- WORK TASK:
Output, word for word, the lines of this listing that fall between the line with "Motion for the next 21" and the line with "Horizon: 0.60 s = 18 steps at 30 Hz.", counting both of those lines, and no others.

- RECORDS:
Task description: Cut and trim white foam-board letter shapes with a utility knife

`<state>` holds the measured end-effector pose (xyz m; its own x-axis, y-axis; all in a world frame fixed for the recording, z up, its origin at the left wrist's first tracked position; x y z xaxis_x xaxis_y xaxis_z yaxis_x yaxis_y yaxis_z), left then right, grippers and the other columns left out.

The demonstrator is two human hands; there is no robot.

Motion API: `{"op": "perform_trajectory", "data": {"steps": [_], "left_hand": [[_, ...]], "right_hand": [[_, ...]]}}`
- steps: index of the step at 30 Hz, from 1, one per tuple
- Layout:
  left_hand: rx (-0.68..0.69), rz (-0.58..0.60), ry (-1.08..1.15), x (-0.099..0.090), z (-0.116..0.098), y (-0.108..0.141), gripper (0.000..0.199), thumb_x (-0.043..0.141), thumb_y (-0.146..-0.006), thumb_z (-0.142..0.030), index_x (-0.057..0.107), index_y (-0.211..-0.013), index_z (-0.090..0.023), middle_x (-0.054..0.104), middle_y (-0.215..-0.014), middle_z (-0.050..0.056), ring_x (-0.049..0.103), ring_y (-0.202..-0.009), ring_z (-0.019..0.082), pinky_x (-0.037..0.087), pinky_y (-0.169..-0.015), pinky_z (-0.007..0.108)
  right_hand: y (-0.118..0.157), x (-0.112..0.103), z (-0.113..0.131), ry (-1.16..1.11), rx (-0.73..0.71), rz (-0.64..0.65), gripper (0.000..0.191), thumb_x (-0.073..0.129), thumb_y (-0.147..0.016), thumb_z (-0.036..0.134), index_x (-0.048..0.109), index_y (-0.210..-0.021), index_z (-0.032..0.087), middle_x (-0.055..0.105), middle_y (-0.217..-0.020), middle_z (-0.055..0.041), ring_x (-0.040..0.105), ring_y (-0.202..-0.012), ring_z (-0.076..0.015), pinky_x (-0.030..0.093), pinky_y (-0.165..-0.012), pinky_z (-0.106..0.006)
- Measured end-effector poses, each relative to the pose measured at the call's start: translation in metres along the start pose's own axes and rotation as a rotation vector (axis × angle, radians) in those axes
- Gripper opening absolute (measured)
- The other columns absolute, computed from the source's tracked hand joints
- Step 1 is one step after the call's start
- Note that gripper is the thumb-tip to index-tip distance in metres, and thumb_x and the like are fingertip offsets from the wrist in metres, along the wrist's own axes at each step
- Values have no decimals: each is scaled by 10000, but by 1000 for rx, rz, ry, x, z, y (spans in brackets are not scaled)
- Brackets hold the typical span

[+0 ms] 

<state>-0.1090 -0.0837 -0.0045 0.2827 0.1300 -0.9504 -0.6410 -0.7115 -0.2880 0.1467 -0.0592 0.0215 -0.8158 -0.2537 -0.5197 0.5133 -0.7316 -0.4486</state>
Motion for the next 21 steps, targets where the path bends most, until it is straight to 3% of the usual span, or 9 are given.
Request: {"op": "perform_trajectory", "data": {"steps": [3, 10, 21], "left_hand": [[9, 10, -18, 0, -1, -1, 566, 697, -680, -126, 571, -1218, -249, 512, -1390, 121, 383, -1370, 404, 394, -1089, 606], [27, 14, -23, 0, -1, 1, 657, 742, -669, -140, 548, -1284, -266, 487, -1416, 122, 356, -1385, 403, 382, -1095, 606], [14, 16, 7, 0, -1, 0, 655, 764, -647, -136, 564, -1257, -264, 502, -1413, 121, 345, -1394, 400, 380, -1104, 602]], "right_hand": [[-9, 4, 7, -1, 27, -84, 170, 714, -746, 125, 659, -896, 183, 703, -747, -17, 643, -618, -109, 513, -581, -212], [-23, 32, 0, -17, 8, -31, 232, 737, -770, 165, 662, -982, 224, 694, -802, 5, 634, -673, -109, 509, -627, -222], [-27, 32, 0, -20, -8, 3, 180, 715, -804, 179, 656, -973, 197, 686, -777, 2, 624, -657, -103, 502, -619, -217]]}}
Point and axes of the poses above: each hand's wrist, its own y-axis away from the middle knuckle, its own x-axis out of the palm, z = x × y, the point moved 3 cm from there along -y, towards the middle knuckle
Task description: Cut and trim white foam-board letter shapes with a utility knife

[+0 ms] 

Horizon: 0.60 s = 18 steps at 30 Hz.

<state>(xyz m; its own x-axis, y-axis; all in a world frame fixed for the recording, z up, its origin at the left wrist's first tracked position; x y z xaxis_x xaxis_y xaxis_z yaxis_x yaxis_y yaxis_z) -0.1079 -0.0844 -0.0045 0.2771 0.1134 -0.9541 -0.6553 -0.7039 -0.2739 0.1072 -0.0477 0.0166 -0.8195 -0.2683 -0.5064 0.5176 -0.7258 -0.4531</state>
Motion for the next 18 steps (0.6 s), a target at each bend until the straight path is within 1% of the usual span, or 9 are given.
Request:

- SOLUTION:
Motion for the next 21 steps, targets where the path bends most, until it is straight to 3% of the usual span, or 9 are given.
Request: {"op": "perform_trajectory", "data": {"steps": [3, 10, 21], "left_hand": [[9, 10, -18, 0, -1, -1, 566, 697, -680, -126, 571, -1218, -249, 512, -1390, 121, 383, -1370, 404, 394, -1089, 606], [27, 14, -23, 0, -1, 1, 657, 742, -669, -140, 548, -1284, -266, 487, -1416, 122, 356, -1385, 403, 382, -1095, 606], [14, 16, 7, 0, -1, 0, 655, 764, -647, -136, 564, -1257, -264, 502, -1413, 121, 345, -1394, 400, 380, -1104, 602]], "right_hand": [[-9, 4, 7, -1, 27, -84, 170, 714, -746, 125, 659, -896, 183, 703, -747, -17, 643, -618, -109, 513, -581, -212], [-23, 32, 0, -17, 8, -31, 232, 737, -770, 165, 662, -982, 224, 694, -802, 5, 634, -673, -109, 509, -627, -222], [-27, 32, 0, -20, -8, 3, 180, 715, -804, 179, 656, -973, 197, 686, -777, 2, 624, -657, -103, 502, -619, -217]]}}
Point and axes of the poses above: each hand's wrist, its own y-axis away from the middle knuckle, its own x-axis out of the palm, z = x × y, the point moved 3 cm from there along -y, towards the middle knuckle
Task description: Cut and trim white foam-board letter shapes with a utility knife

[+0 ms] 

Horizon: 0.60 s = 18 steps at 30 Hz.

Nothing further is needed to complete the exercise.